### Problem to work on
In the listing below, find each line holding "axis" and copy it.

*** Exercise data ***

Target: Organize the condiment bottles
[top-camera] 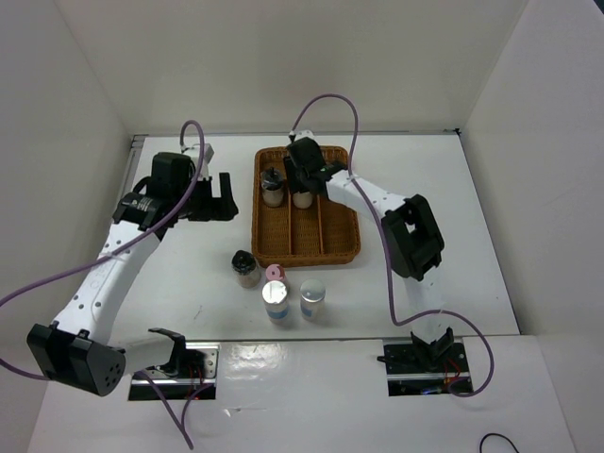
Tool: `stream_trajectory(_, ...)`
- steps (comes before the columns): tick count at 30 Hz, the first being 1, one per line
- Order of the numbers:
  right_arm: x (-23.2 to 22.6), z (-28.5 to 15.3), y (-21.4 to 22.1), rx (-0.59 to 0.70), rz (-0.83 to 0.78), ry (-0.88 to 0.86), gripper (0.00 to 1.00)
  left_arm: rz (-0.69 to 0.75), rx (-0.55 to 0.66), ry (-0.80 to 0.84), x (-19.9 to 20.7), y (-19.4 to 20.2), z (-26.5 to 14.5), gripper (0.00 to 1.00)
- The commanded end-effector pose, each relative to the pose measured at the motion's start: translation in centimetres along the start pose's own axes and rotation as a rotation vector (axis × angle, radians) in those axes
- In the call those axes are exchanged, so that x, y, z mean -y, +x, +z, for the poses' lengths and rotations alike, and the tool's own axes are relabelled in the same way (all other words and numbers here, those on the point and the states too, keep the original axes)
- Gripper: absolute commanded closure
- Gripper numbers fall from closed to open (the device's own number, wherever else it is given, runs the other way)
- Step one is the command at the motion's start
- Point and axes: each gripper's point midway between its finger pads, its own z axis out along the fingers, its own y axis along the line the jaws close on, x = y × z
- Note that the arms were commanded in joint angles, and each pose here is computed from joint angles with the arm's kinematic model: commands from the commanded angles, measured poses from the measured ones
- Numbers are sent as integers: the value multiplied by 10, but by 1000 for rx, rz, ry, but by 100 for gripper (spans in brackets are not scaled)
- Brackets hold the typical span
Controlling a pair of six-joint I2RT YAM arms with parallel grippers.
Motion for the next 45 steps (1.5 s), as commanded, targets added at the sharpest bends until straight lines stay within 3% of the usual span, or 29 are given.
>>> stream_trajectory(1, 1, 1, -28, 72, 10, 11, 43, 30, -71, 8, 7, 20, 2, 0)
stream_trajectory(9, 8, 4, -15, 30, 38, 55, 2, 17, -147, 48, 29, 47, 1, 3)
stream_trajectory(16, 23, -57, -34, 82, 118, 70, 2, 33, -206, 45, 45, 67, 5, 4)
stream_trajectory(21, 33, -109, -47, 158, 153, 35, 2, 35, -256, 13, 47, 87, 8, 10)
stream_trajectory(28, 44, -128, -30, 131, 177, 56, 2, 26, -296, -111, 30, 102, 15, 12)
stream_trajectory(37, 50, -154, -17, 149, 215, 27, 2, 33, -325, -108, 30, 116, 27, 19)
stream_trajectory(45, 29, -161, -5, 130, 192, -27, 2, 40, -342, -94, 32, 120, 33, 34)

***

### Worked solution
- The commanded end-effector pose, each relative to the pose measured at the motion's start: translation in centimetres along the start pose's own axes and rotation as a rotation vector (axis × angle, radians) in those axes
- Point and axes: each gripper's point midway between its finger pads, its own z axis out along the fingers, its own y axis along the line the jaws close on, x = y × z

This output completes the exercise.